Solun kültür sancısı

 

Burada, kendisini devrimci diye diğer soldan ayıran soldan bahsediyorum. Hepimizin umut bağladığı, yarınların kurucusu olarak gördüğü soldan. Toplumda eşitliği, ortaklaşmacılığı, kardeşliği kuracak olan soldan. İnsanın insanı sömürmesini ortadan kaldıracak, en basit insani gereksinmelerin birer kazanç kapısı yapıldığı iğrenç ilişkilere son verecek, toplumun her ferdini kendi kendisini koruyabilecek, doğru ve özgürce ifade edebilecek bilinç düzeyine çıkartacak olan soldan.

 

Bu solun tanımı herhalde sayfalar doldurur; kısaca, insanın insan gibi yaşayabileceği bir dünyayı kuracak olan sol diyelim ve fazla uzatmayalım.

 

Böyle bir solun uzaklardan biryerlerden göz kırptığına bizzat 70'li yılların ikinci yarısında tanık olmuştum.
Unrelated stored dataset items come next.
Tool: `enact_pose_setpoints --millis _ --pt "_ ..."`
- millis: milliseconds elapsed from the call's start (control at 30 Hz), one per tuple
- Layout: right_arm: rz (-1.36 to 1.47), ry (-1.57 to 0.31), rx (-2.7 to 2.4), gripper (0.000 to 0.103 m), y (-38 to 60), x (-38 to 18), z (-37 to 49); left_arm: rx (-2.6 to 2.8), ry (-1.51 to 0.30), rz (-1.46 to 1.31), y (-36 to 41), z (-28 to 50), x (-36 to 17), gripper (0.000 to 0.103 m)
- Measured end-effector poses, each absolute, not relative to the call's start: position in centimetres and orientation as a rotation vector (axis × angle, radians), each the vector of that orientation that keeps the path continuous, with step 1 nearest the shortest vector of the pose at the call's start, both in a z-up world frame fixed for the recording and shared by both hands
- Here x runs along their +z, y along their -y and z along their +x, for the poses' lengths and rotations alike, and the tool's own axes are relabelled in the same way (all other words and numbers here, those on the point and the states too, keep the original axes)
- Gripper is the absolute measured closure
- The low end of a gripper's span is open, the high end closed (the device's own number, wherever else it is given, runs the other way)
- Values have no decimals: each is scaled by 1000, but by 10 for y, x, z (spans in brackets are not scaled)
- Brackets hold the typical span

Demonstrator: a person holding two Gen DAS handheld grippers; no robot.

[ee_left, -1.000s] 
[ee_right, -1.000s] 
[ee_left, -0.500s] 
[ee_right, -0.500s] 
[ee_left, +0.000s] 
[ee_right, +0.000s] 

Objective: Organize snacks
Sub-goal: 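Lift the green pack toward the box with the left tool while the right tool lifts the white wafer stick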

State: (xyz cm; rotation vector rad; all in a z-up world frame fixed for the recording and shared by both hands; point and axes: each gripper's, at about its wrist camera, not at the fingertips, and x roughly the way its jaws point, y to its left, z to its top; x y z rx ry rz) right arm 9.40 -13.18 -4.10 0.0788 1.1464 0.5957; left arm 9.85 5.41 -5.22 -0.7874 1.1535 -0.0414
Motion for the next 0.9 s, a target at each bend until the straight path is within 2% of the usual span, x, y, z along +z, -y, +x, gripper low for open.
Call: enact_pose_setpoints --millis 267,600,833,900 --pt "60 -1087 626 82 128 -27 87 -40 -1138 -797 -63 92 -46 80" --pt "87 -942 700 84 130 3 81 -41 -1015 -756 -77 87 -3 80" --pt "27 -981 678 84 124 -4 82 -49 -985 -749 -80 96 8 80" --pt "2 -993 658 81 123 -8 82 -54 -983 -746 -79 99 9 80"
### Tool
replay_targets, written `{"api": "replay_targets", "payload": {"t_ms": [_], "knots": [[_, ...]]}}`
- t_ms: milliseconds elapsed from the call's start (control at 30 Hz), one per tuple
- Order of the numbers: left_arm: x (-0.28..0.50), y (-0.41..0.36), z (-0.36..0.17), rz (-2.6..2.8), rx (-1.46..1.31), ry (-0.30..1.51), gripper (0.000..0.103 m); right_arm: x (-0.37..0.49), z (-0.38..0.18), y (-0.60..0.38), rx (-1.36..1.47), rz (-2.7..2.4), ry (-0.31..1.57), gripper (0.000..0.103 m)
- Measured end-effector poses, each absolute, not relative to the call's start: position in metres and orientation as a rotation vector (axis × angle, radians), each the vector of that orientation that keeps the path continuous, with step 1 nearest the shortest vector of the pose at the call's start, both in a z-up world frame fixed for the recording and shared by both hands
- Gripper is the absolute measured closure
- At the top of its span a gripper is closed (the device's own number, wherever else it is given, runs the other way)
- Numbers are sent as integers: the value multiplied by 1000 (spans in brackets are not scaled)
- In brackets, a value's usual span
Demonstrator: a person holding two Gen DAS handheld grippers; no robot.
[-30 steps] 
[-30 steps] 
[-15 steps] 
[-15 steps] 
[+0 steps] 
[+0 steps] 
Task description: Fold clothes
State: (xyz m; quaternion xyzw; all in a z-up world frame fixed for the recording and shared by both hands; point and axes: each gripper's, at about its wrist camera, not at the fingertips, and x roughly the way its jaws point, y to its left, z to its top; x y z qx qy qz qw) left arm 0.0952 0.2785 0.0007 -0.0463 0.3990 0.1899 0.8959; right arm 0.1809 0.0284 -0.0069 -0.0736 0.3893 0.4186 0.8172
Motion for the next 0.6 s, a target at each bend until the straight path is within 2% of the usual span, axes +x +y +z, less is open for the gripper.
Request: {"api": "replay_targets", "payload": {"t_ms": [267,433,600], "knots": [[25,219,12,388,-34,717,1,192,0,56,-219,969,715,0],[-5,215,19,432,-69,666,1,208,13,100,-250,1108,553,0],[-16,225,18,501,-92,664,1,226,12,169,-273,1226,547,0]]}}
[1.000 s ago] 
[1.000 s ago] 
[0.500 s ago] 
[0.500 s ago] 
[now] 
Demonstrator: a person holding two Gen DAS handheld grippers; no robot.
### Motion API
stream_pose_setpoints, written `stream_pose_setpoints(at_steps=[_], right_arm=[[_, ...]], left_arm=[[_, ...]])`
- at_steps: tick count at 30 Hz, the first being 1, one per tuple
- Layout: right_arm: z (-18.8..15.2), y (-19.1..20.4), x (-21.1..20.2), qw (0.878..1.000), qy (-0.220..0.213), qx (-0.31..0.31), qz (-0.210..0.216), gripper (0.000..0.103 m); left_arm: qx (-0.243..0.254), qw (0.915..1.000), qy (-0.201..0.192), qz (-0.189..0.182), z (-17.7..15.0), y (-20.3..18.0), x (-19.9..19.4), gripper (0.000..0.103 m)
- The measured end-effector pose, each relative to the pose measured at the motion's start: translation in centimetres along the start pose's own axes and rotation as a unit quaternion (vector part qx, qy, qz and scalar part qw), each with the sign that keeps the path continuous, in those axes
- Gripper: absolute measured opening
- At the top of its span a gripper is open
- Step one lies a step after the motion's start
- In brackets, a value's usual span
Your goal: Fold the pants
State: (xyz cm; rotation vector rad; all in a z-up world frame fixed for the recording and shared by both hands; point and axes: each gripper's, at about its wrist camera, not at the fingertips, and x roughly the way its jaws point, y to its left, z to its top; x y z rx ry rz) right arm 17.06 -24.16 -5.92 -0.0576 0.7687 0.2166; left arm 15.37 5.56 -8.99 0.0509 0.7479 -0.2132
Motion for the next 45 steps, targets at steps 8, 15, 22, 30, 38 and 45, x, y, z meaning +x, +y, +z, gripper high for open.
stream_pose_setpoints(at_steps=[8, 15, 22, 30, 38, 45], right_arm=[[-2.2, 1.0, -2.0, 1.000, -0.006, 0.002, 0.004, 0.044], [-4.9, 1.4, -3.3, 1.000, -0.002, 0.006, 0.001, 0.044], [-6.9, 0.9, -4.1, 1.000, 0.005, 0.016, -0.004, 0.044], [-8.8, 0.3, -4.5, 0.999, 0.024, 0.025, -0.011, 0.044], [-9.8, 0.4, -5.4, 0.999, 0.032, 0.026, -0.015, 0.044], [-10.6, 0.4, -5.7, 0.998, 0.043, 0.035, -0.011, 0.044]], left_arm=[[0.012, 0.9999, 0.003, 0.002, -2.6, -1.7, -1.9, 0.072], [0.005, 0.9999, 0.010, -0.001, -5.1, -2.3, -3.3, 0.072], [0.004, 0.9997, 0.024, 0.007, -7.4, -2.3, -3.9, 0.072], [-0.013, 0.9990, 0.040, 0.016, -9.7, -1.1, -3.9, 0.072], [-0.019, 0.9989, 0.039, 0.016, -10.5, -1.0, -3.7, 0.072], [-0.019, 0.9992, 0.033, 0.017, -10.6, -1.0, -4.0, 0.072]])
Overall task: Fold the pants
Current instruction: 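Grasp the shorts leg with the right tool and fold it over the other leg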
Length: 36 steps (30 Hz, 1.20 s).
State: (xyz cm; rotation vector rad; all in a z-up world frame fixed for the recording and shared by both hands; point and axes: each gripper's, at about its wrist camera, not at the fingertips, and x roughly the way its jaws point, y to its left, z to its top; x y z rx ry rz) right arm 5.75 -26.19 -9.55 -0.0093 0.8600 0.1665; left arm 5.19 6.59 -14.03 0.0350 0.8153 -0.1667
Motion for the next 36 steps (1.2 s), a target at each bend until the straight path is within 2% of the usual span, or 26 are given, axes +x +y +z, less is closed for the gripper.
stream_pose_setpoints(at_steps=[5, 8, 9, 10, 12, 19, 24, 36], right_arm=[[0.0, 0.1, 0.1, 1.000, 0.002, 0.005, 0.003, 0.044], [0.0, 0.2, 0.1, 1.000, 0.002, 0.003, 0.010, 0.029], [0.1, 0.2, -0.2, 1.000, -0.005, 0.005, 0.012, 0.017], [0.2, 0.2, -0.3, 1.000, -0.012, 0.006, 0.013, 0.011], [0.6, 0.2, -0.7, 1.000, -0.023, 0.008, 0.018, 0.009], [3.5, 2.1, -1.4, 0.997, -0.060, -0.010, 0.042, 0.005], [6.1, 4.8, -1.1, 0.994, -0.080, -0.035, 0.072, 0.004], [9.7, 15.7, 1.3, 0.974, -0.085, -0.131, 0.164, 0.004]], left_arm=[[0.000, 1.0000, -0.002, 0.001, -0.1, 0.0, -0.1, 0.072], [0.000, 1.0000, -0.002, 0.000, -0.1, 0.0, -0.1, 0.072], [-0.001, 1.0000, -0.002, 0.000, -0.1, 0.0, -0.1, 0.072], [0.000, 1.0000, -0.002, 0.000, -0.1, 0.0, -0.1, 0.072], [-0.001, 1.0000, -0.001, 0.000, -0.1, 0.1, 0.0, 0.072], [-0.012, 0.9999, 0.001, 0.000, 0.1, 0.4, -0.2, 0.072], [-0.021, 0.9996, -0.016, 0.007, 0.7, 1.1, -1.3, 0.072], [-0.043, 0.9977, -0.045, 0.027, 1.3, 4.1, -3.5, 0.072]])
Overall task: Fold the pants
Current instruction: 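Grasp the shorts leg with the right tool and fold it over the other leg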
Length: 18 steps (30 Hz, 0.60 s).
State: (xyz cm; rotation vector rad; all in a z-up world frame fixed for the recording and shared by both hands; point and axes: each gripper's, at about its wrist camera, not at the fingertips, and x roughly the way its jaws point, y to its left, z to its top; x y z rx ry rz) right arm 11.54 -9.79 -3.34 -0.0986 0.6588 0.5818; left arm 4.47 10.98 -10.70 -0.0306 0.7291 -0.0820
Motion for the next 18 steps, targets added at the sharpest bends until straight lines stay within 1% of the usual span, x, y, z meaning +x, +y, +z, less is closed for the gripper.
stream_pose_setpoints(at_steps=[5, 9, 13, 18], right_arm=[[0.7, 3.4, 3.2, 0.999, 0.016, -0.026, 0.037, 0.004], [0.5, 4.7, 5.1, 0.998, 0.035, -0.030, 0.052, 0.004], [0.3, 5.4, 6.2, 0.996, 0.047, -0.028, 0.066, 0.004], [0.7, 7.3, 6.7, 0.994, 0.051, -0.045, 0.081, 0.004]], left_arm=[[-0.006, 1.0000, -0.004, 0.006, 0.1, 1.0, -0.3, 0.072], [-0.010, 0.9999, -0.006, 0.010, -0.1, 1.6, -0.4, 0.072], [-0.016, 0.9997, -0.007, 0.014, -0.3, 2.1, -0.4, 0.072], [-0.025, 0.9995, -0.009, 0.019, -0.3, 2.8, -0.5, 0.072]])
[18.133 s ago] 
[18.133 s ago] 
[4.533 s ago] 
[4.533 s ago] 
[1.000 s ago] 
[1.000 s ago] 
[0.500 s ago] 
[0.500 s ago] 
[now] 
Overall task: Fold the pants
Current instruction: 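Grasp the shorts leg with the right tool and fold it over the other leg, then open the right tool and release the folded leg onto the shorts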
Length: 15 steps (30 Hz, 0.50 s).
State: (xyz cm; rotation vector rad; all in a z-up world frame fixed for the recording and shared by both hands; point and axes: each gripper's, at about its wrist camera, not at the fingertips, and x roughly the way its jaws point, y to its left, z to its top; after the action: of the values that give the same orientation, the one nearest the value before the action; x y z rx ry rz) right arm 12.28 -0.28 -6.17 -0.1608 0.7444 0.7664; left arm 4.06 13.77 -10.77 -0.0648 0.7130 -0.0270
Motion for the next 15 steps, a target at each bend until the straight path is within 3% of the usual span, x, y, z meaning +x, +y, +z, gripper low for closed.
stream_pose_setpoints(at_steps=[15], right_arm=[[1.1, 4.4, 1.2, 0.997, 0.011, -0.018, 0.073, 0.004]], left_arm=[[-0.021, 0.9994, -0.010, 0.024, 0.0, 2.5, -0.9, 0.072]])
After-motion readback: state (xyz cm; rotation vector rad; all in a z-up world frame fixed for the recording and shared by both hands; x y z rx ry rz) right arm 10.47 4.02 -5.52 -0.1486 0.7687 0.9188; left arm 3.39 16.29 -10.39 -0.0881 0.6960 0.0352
Hemen kolları sıvayıp aynı şeye tanık olduğunu sanan yoldaşlarla birlikte devrimin inşasının bir kenarından biz de tutalım demiştik. Beğenilmedik. Daha doğrusu işi başından aşkın politik mücadelenin sanat vesaire gibi ıvır zıvırla uğraşacak zamanı yoktu. İnat ettik. Çünkü gördüğümüz hayal değil, sosyalist mücadelenin dayattığı zorunluluklardı. Hangi kaynağa baksan, kültür diyordu, başka şey demiyordu. Ama bir merkez-sorumlu arkadaşın bu kaynakların yana döne kültür diye söylediği şeyin, o kültür olmadığına bizi ikna etmesi uzun sürmedi.

 

Demek ki biz kültür diye bir başka şey düşünmüşüz. Yalnız kafamızdaki şu soruya da bir türlü bir yanıt bulamadık: “Peki o zaman bizim düşündüğümüz o şeyi açıkça kaleme alıp bir demokratik kitle örgütünün kongresinde dağıtılan devrimci program broşürüne, devrimci kültür anlayışımız budur diye aynen koymamıza neden ses çıkarmadılar?”

 

Neredeyse kırk yıl oldu. Artık bu kültürle o kültür arasındaki farkı rahatlıkla ayırdedebiliyorum. Bu kültür kocaman bir çöp yığını gibi ortada birikmiş duruyor. O gün ses çıkaramayanların ise çöp yığının altında hala o kültürü kendilerinden ayrı tutmakta direndiklerini, dolayısıyla çöp yığınının altında debelendiklerini görüyorum. Kendilerinden olanı hala görmemekte israr ediyorlar ve yıkmak istedikleri düzenin, bu kültürün ideologlarını omuzlara almak için birbirlerini eziyorlar.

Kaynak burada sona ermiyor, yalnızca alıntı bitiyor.